With the racist right there is nothing to talk about because there is no shared value base and hence they must be dealt with through legal means dealing with hate crimes and racism and through social delegitimization. I have nothing to say to those who shout " Jews will not replace us ".
In any case, the worst way in my view to treat antisemitism is through frozen and one-sided definitions that do not suit the complex and changing reality. And certainly not through the IHRA definition of antisemitism that deliberately conflates anti- Zionism and criticism of Israel with antisemitism and whose entire purpose is to protect Israel from sharp and justified criticism— what the Israeli philosopher Adi Ophir called " a discursive Iron Dome " against any criticism of Israel and of Zionism. This confusion for which Israel and its staunch supporters are responsible is extremely dangerous because it fuels antisemitism— following this logic Jews are accused for Israel ' s crimes.
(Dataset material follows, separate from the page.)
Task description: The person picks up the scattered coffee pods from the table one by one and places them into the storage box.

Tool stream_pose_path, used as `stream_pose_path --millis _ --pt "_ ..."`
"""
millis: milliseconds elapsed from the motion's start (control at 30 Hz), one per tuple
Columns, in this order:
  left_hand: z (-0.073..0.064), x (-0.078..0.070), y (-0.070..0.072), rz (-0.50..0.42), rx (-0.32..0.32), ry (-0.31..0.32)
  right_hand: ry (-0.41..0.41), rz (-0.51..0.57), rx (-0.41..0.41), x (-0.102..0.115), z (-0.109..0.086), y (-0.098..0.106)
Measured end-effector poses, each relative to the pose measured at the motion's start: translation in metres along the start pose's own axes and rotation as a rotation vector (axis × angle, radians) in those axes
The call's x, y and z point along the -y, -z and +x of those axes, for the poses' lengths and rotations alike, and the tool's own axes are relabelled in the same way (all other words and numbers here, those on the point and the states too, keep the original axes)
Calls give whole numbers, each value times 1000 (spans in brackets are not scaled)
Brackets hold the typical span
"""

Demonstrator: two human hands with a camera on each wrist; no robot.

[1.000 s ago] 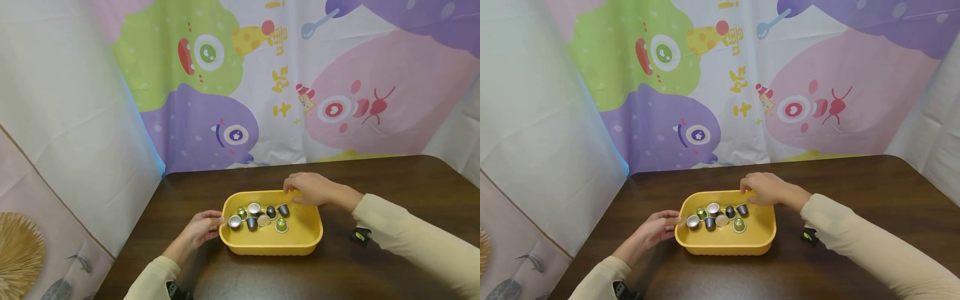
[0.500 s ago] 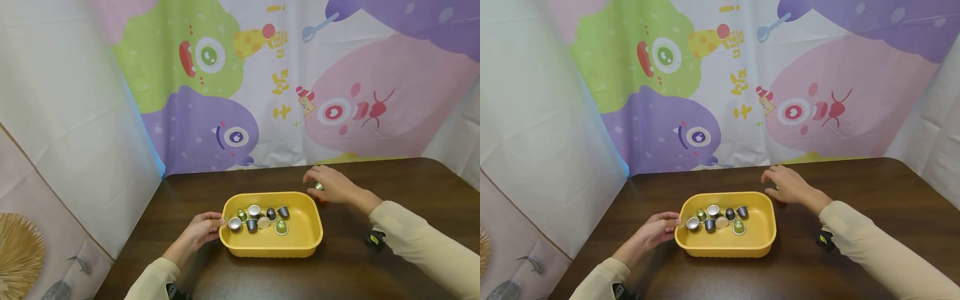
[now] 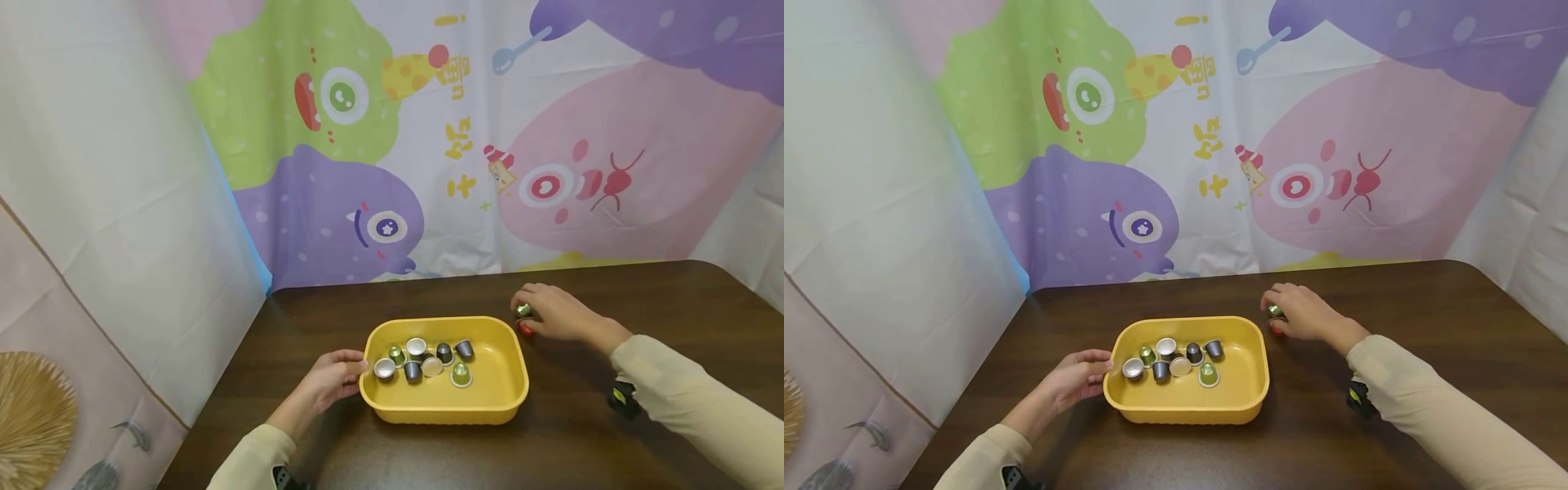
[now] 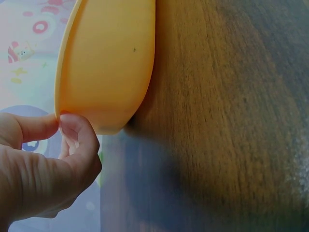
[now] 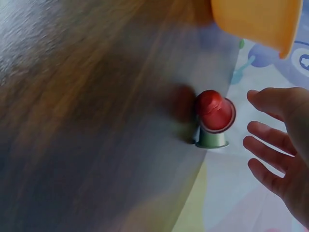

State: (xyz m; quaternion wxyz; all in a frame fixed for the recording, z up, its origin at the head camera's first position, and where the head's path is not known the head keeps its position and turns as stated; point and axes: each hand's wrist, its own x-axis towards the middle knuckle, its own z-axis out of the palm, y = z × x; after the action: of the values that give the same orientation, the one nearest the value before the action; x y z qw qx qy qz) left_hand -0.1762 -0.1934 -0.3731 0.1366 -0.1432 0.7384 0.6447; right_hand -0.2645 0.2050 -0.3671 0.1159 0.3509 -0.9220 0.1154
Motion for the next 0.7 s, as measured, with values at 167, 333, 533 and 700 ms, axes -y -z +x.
stream_pose_path --millis 167,333,533,700 --pt "-1 0 -1 6 -5 2 28 -32 6 -6 -3 -7" --pt "-1 0 0 0 3 -8 71 -61 14 -8 -5 -13" --pt "-2 0 0 -4 11 -7 92 -71 37 -10 -6 -17" --pt "-1 -1 0 -3 7 -5 86 -75 59 -11 -6 -20"
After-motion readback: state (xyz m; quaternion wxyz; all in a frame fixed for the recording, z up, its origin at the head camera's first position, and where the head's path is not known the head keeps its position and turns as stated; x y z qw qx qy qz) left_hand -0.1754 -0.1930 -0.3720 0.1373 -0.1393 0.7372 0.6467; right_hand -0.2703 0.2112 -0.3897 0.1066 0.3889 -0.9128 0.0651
11. Are you familiar with the strategic framework developed in Europe regarding memory policies? Do you believe their approach is effective in the current context of democratic backsliding and the rise of far-right movements across the continent?
I am familiar but only superficially with this strategic program and in general I see it as a blessing because first it recognizes the plurality of memories that exist today in Europe which include, as the program explicitly notes, the Sinti and Roma and groups subject to racial discrimination as well as antisemitism. And at the same time, to the best of my understanding, the program does not provide adequate guidance for the main problem of memory culture: what happens when there are conflicting memories?
And perhaps I will conclude the whole interview and in reference also to this strategy, with an argument by a historian I greatly admire, Charles Maier. Already in 1993 he argued in an article called A Surfeit of Memory? that the excessive turn to memory— that is, to the past— is an expression of a deep political crisis in which we have difficulty building functioning political institutions that are based not on looking at the past but on turning toward the future. Perhaps it is time to invest a bit less energy in memory and a bit more energy in a future-oriented emancipatory political project.